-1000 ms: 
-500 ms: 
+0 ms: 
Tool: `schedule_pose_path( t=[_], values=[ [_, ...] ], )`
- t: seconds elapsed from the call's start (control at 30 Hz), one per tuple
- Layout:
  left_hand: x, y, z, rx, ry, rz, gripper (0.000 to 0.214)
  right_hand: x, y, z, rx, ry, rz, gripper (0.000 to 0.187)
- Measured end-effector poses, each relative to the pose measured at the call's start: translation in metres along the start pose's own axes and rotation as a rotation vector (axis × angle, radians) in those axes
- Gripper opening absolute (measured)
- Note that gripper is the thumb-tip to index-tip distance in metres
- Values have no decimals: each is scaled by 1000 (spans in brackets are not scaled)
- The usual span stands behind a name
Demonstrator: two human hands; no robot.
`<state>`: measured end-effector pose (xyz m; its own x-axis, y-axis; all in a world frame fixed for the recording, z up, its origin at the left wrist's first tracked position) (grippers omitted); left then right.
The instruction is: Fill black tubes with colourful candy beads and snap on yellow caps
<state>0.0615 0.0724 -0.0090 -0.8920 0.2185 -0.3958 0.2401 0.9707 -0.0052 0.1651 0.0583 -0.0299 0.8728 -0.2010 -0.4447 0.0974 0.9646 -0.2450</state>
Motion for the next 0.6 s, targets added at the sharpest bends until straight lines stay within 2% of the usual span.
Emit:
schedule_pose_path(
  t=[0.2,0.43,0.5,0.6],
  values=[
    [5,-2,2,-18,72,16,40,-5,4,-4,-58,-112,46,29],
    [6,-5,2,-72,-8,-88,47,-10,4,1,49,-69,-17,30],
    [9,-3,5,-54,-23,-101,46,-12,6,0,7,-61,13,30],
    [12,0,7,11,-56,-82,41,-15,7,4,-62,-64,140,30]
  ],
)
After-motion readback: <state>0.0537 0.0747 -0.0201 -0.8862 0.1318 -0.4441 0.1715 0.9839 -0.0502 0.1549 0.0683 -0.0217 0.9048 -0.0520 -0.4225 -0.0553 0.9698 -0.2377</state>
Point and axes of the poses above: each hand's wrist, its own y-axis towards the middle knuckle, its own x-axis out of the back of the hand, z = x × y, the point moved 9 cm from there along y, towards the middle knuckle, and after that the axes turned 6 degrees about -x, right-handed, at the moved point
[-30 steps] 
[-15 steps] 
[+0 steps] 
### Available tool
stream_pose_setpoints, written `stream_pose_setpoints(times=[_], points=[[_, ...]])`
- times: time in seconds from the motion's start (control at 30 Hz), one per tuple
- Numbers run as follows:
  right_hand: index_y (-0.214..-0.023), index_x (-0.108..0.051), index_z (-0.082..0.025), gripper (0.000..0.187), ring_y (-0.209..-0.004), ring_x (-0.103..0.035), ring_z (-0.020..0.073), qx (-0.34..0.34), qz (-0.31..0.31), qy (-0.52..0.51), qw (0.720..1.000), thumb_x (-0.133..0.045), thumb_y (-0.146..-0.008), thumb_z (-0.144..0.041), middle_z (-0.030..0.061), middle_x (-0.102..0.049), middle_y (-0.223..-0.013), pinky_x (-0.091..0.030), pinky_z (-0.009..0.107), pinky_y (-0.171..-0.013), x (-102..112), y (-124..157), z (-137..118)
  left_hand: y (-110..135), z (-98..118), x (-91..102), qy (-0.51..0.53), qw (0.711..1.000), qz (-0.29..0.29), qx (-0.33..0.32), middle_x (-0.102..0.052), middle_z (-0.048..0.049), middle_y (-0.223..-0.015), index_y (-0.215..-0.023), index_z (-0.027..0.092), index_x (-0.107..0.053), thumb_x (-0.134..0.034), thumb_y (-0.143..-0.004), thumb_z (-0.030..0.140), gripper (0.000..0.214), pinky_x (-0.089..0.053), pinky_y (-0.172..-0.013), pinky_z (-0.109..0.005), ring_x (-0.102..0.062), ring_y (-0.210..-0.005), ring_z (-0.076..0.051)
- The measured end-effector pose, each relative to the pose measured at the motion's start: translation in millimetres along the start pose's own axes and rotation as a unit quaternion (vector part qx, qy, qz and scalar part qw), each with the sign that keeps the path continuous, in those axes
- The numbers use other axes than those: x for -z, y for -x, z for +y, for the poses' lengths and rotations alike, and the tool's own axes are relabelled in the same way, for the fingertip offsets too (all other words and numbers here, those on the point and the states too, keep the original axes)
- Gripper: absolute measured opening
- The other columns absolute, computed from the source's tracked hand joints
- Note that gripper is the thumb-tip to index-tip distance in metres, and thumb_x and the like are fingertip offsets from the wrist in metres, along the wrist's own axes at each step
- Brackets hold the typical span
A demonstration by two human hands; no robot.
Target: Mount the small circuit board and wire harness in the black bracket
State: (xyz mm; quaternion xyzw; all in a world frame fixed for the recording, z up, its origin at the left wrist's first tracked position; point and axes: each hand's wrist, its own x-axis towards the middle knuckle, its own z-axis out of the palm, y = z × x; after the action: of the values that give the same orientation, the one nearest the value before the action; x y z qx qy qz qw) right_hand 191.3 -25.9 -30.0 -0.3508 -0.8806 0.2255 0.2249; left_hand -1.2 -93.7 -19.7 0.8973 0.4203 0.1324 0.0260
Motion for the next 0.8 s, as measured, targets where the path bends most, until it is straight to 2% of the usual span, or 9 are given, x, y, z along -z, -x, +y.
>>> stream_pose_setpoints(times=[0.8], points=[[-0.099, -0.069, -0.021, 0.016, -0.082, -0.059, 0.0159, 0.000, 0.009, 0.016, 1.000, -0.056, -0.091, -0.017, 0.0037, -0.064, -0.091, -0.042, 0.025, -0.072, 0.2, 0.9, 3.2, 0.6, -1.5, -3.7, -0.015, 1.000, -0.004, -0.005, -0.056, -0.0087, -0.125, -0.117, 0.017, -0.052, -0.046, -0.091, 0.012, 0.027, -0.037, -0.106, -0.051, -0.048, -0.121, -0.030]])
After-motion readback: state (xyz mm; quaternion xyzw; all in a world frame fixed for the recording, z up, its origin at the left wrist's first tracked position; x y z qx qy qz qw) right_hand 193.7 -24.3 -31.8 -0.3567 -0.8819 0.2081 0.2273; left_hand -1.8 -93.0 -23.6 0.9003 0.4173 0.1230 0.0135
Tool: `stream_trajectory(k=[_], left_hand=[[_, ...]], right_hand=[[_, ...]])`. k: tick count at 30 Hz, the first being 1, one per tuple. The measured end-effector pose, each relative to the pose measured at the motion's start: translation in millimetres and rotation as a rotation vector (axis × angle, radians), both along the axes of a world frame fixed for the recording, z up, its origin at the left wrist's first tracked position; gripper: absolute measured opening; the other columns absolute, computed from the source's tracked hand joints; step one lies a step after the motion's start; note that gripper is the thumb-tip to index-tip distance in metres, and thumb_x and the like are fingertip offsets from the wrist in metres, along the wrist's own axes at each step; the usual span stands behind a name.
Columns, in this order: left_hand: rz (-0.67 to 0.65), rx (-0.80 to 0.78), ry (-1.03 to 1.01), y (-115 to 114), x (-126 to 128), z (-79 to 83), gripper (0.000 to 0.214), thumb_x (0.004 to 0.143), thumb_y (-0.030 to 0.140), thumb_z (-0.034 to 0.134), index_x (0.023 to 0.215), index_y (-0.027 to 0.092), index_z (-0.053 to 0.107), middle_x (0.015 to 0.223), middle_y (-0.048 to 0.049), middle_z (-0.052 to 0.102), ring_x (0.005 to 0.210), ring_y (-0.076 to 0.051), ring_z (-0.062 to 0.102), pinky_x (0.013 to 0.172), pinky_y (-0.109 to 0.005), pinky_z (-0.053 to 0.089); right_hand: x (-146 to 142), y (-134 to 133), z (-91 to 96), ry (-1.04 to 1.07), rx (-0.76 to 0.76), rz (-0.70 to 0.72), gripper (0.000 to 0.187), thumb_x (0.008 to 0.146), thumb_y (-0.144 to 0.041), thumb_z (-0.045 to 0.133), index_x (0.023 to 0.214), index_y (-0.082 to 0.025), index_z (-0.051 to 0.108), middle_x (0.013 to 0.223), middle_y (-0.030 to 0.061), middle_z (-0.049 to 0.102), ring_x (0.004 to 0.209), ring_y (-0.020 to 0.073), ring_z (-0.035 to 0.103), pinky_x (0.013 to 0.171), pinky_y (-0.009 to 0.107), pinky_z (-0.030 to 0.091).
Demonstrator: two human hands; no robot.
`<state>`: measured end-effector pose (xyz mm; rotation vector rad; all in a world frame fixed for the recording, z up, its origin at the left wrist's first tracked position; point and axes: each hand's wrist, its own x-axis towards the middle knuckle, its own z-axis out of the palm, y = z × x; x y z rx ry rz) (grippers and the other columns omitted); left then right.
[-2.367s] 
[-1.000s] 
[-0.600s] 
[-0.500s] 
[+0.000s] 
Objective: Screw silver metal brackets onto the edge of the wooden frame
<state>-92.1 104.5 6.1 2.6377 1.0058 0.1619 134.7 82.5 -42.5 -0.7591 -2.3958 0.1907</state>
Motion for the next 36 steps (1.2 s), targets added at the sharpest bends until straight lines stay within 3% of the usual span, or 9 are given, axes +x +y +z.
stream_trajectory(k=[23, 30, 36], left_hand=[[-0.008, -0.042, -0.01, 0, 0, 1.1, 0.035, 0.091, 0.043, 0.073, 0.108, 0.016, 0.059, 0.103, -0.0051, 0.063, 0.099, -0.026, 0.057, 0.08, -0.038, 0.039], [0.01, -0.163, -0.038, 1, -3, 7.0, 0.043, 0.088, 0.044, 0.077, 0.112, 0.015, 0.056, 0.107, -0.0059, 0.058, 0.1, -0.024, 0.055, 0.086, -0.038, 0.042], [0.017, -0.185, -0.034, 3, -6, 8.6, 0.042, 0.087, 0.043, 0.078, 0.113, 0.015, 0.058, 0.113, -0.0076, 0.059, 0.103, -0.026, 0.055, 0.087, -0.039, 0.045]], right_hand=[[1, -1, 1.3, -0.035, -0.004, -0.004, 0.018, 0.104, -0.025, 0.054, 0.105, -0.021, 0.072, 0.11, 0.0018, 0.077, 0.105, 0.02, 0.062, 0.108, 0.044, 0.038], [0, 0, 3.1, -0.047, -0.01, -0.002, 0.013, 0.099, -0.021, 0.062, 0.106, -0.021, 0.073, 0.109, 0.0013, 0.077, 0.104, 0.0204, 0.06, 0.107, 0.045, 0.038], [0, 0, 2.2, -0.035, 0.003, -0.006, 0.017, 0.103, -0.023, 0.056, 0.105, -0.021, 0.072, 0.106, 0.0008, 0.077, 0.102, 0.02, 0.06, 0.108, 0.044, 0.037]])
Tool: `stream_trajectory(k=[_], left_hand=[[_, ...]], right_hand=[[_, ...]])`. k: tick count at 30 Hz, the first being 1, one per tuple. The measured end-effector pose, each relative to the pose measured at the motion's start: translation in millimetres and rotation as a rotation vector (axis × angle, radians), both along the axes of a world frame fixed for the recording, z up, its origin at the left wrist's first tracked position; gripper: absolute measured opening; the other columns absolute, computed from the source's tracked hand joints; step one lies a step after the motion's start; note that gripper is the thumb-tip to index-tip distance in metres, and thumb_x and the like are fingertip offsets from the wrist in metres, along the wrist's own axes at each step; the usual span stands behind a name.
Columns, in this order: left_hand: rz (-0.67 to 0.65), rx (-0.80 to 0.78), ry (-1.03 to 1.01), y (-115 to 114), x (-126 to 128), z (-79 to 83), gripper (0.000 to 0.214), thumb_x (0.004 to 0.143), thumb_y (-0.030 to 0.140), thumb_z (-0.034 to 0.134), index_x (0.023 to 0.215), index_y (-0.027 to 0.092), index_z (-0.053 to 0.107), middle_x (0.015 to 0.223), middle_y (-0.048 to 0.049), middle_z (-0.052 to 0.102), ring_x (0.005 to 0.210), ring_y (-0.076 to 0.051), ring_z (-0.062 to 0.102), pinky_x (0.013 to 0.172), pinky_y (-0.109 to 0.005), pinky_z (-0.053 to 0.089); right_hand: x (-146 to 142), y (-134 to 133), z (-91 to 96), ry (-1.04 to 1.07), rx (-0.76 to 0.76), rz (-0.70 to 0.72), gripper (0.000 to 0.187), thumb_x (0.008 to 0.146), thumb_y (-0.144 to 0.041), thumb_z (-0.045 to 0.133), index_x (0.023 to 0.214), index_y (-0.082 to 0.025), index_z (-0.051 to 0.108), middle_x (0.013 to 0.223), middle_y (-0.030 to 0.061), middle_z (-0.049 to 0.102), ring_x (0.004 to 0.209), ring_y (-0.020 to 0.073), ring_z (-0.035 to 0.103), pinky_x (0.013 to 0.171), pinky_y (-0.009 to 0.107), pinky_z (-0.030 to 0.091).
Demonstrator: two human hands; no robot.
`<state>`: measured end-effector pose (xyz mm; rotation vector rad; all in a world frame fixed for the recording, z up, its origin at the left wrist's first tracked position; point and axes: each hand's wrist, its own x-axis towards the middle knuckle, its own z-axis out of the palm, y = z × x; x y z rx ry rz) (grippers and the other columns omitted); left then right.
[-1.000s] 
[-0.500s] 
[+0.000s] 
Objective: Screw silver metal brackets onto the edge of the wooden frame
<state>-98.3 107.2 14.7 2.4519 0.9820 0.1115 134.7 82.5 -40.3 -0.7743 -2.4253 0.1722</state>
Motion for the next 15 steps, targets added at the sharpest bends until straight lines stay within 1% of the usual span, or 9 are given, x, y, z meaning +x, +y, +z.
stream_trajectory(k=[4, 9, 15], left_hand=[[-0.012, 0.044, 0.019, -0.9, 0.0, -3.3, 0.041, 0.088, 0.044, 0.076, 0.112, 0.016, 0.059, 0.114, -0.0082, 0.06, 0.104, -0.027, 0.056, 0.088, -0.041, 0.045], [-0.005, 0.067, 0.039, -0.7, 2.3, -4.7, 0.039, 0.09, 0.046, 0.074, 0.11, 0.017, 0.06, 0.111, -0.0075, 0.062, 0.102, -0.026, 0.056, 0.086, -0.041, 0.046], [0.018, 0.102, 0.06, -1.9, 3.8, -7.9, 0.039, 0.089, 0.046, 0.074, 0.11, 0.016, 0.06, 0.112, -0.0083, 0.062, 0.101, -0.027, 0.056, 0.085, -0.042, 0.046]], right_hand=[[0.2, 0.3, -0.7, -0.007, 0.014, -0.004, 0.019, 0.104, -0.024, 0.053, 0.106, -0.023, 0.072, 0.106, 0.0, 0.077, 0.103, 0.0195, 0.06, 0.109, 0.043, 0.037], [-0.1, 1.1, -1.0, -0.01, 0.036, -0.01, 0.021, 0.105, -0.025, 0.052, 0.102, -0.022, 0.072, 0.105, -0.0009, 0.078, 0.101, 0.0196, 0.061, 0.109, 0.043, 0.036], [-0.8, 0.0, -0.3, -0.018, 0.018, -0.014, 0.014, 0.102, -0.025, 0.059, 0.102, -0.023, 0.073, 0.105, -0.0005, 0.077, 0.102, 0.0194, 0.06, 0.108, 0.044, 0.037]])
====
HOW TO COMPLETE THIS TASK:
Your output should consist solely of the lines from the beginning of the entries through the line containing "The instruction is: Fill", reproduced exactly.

OUTPUT BELOW:
-1000 ms: 
-500 ms: 
+0 ms: 
Tool: `schedule_pose_path( t=[_], values=[ [_, ...] ], )`
- t: seconds elapsed from the call's start (control at 30 Hz), one per tuple
- Layout:
  left_hand: x, y, z, rx, ry, rz, gripper (0.000 to 0.214)
  right_hand: x, y, z, rx, ry, rz, gripper (0.000 to 0.187)
- Measured end-effector poses, each relative to the pose measured at the call's start: translation in metres along the start pose's own axes and rotation as a rotation vector (axis × angle, radians) in those axes
- Gripper opening absolute (measured)
- Note that gripper is the thumb-tip to index-tip distance in metres
- Values have no decimals: each is scaled by 1000 (spans in brackets are not scaled)
- The usual span stands behind a name
Demonstrator: two human hands; no robot.
`<state>`: measured end-effector pose (xyz m; its own x-axis, y-axis; all in a world frame fixed for the recording, z up, its origin at the left wrist's first tracked position) (grippers omitted); left then right.
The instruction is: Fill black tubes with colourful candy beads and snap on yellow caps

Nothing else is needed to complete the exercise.